A while back I was asked by the people from Electric Cloud if I would be interested in participating in a panel to talk about Orchestrating Enterprise
Software Development as a part of their Continuous Discussions series.
- What does your test matrix look like?
- How do you define the pathway through your test cycle?
- How do you manage test data and environments?
- How have testing needs changed overtime?
We had quite a nice blend of people from the IT industry with different backgrounds so it was very interesting to hear others peoples stories, views and opinions! Have a look at the discussion right here:
Thanks Sam, Anders, Gilad and Avigail for having me!
For the people who can’t or don’t want to watch the video….here is a transcript of my contribution:
What does your test matrix look like?
Right now I’m currently building a lot of services for a customer, back-end server-side. We do have a front-end but there is another team doing that. We have one large dependency with one of the main systems of the customer and we don’t have a lot of influence there. Those guys just run their own tests, do their own patches, they don’t care about other things. Because it’s the most important part of the company, so there we just have to make sure we keep in touch to know when they are going to patch and make good agreements with them. How do they do it, when they do it and what are the changes. But while some are well documented, for some we don’t even know what the changes are going to be.
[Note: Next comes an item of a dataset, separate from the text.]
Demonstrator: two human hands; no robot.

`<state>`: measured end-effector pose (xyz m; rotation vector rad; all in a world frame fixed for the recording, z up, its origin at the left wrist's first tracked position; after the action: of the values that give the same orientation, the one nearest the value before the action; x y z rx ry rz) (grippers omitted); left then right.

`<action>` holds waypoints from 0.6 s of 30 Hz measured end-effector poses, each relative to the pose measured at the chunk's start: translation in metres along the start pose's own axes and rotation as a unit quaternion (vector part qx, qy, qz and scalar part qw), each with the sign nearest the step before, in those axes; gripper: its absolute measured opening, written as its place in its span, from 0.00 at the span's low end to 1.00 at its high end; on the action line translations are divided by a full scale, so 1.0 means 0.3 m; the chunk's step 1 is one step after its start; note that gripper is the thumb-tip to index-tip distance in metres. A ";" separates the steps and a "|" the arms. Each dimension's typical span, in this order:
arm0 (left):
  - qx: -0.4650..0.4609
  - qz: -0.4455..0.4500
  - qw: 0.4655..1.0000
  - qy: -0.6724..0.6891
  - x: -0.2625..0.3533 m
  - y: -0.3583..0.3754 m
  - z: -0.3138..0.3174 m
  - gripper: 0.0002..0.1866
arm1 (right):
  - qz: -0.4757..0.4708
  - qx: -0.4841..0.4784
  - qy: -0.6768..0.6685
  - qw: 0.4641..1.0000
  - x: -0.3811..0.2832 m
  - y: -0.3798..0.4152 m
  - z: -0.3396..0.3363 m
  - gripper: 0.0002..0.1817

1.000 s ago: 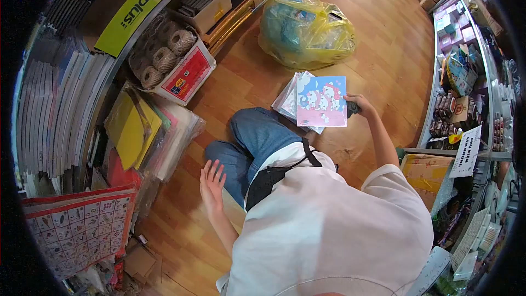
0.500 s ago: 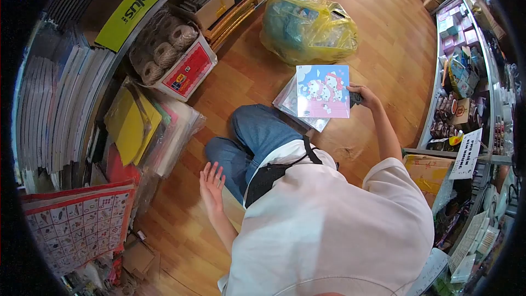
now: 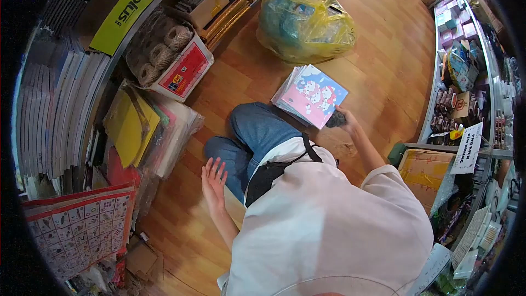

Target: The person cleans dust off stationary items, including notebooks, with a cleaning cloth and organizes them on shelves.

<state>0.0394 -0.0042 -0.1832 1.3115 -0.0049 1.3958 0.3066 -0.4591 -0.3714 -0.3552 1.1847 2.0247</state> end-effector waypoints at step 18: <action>0.253 0.689 0.475 -0.486 1.221 0.460 0.344 0.21 | -0.002 0.074 0.801 0.595 -0.220 0.128 0.357 0.20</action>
<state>0.1191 0.1330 0.1892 2.7038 -1.9923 1.5756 0.3375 -0.4112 -0.2528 -2.3735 2.1847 1.1169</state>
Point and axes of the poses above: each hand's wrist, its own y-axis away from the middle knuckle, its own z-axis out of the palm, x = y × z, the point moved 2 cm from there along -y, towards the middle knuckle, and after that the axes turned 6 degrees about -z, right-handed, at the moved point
Suddenly all our unit tests break and then we see they patched something last night. We tried to come to an agreement with them, to let us know on time, but in our experience it’s pretty hard. It’s a team located somewhere else and they have their own deadlines. We have some servers that don’t depend on them, but most of our business requires that system.
We’re trying to change, last year they had four big releases, and now they want to do it more often. This year I think they are aiming at doing a big patch every month. We’re trying to work towards it, but sometimes it’s difficult, we’ll see this year how it works out because like I said, there are a lot of outer programs depending on it. The more often you’re going to update it, the more often you’re going to impact other teams or pieces of software.
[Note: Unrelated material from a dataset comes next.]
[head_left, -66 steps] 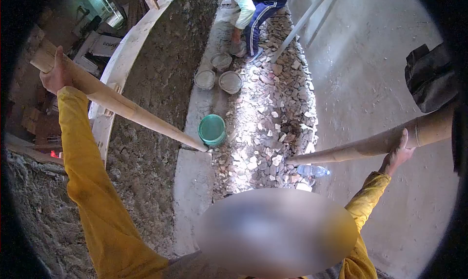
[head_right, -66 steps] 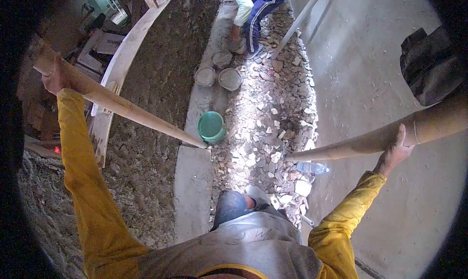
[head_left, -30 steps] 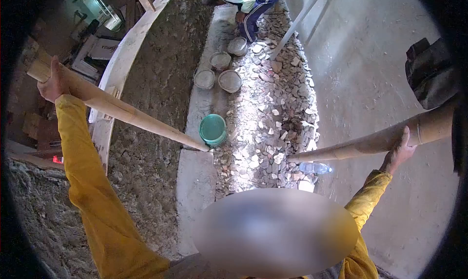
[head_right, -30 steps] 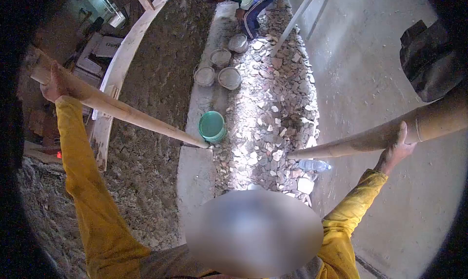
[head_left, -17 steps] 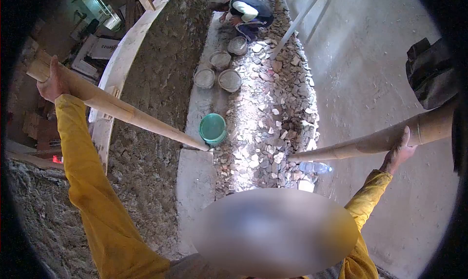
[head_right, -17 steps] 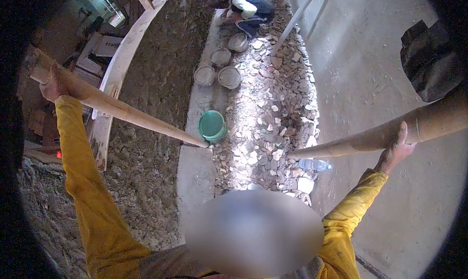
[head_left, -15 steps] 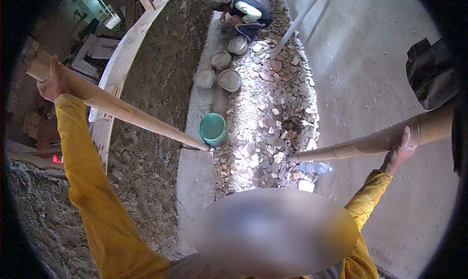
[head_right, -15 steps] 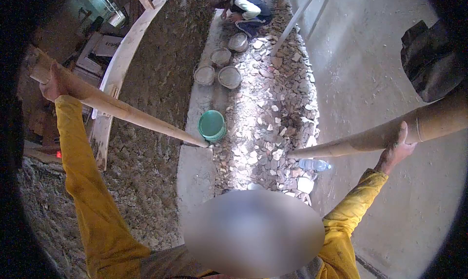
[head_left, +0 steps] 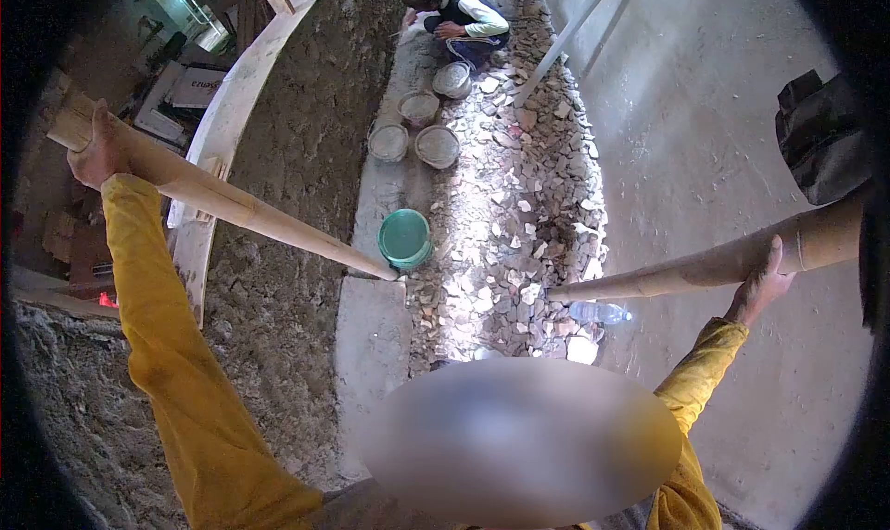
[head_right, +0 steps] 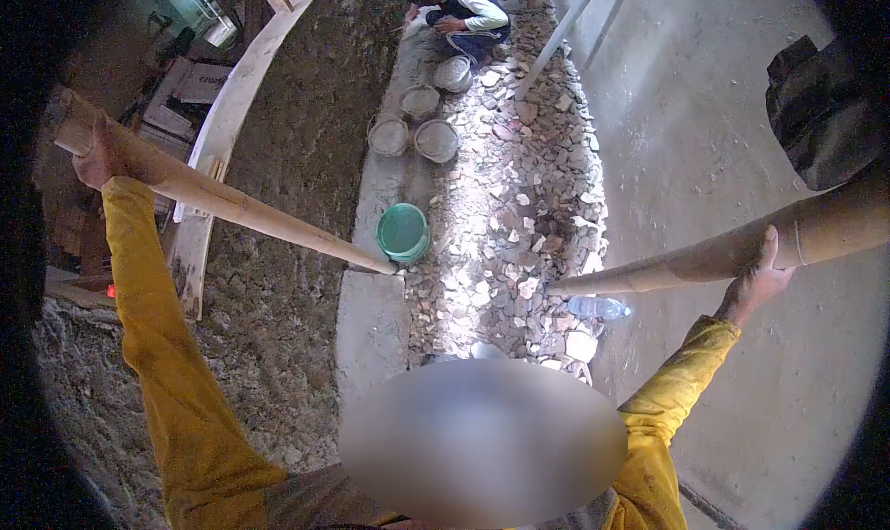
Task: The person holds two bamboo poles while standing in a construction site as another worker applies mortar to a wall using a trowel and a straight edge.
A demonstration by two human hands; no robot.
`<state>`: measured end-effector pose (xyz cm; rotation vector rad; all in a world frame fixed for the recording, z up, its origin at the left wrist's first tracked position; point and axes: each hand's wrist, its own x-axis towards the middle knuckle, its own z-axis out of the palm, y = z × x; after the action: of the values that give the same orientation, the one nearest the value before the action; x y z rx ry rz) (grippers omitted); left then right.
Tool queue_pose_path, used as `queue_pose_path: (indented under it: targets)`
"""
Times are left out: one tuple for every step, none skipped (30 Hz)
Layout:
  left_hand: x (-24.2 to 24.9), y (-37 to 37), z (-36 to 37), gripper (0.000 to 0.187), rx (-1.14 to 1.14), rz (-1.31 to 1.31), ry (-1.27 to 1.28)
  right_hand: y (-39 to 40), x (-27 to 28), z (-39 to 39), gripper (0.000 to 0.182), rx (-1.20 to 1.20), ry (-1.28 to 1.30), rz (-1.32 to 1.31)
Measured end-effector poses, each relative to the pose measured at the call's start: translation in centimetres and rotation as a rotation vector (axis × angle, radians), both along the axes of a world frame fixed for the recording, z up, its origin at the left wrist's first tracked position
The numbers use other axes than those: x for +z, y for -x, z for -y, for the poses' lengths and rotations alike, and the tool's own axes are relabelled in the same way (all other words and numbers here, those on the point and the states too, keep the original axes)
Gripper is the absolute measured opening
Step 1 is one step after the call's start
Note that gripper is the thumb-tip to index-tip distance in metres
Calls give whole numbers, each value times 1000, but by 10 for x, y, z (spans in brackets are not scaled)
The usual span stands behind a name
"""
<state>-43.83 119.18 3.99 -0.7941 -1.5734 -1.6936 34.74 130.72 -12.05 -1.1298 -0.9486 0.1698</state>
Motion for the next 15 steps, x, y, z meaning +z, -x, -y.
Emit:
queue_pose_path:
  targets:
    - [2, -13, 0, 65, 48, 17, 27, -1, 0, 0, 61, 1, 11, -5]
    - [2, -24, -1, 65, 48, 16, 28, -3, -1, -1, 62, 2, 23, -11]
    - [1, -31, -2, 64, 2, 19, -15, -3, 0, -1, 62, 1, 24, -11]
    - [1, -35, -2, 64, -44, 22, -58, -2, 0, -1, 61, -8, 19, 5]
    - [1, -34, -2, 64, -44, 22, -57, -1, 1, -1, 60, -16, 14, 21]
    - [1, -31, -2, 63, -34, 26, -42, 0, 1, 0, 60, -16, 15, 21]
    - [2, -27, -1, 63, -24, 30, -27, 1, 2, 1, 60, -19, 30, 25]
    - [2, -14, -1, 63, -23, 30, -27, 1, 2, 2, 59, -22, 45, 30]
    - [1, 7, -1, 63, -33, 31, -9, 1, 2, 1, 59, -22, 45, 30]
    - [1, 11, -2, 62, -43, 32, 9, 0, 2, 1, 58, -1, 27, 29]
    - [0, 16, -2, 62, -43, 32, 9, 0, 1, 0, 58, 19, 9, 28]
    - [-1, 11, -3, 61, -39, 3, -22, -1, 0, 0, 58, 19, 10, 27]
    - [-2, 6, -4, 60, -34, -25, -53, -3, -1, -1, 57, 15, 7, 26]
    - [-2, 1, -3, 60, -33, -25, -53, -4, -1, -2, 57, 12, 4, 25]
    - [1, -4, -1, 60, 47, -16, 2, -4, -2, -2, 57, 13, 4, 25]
We update our system quite regularly, because nobody depends on us except the front-end, so basically we have a sprint every two weeks, and we’re trying to deliver every two weeks until acceptance. So we still do dev-test acceptance and test until there, but to go live with an update, it needs to be planned a little bit more and we can’t do that every two weeks.
How do you define the pathway through your test cycle?
We kind of struggled in the beginning, because coming from the Java background, I wanted to have a unit test which we could run with our Jenkins server, and test all of our services nightly. And we have a specific test crew within our team which should do integration system tests for us. In the beginning, we did the wrong tests in the wrong subsets. We tested too much in the unit tests. We did an integration test and a system test in there, we really needed to take a good look that our unit tests didn’t take too long. It was one of the things we wanted to know, and a unit test shouldn’t run for more than 20 minutes or so, it should be fast. So we kind of had to cut down, and move some tests from the unit test into the system tests, and that kind of worked for us. So we have them both run at night, first we have our unit test and later on we have a complete deployment to our test environment and then we have system integration tests running there. We still sometimes have to distinguish between what are the core tests and where does it fit in. We have to separate it by service, so the services we build are autonomous, and they’re tested autonomously as well. So we really consider each service as one object so if we changed it, that gets tested and not the whole set.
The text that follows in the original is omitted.